Take the data and return it in full. Change nothing.

#### Raw data:
┄┄┄┄┄┄┄┄┄┄

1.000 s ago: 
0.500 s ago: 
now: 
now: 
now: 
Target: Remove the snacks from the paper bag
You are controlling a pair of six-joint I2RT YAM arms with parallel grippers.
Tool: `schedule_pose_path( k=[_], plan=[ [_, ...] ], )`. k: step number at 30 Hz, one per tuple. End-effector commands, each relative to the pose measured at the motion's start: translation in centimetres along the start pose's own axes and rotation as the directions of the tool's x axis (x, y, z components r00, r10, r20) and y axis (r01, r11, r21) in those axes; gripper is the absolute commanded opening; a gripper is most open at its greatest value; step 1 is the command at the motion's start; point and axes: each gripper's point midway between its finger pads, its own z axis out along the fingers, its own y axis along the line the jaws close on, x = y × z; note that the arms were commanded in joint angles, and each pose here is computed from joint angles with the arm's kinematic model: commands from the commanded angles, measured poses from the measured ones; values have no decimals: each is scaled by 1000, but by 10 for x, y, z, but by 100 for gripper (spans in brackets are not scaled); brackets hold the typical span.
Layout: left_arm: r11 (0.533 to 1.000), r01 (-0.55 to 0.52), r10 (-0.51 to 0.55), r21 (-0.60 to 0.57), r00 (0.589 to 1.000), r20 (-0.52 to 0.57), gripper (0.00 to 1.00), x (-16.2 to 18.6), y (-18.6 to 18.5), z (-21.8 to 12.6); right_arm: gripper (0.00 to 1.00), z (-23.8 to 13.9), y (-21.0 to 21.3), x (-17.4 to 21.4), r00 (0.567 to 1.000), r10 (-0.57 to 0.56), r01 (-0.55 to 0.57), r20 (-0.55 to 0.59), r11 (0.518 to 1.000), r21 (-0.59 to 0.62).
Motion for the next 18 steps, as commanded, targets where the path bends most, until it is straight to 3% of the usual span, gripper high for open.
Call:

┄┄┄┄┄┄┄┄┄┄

#### Solution to this task:
1.000 s ago: 
0.500 s ago: 
now: 
now: 
now: 
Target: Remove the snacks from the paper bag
You are controlling a pair of six-joint I2RT YAM arms with parallel grippers.
Tool: `schedule_pose_path( k=[_], plan=[ [_, ...] ], )`. k: step number at 30 Hz, one per tuple. End-effector commands, each relative to the pose measured at the motion's start: translation in centimetres along the start pose's own axes and rotation as the directions of the tool's x axis (x, y, z components r00, r10, r20) and y axis (r01, r11, r21) in those axes; gripper is the absolute commanded opening; a gripper is most open at its greatest value; step 1 is the command at the motion's start; point and axes: each gripper's point midway between its finger pads, its own z axis out along the fingers, its own y axis along the line the jaws close on, x = y × z; note that the arms were commanded in joint angles, and each pose here is computed from joint angles with the arm's kinematic model: commands from the commanded angles, measured poses from the measured ones; values have no decimals: each is scaled by 1000, but by 10 for x, y, z, but by 100 for gripper (spans in brackets are not scaled); brackets hold the typical span.
Layout: left_arm: r11 (0.533 to 1.000), r01 (-0.55 to 0.52), r10 (-0.51 to 0.55), r21 (-0.60 to 0.57), r00 (0.589 to 1.000), r20 (-0.52 to 0.57), gripper (0.00 to 1.00), x (-16.2 to 18.6), y (-18.6 to 18.5), z (-21.8 to 12.6); right_arm: gripper (0.00 to 1.00), z (-23.8 to 13.9), y (-21.0 to 21.3), x (-17.4 to 21.4), r00 (0.567 to 1.000), r10 (-0.57 to 0.56), r01 (-0.55 to 0.57), r20 (-0.55 to 0.59), r11 (0.518 to 1.000), r21 (-0.59 to 0.62).
Motion for the next 18 steps, as commanded, targets where the path bends most, until it is straight to 3% of the usual span, gripper high for open.
Call:

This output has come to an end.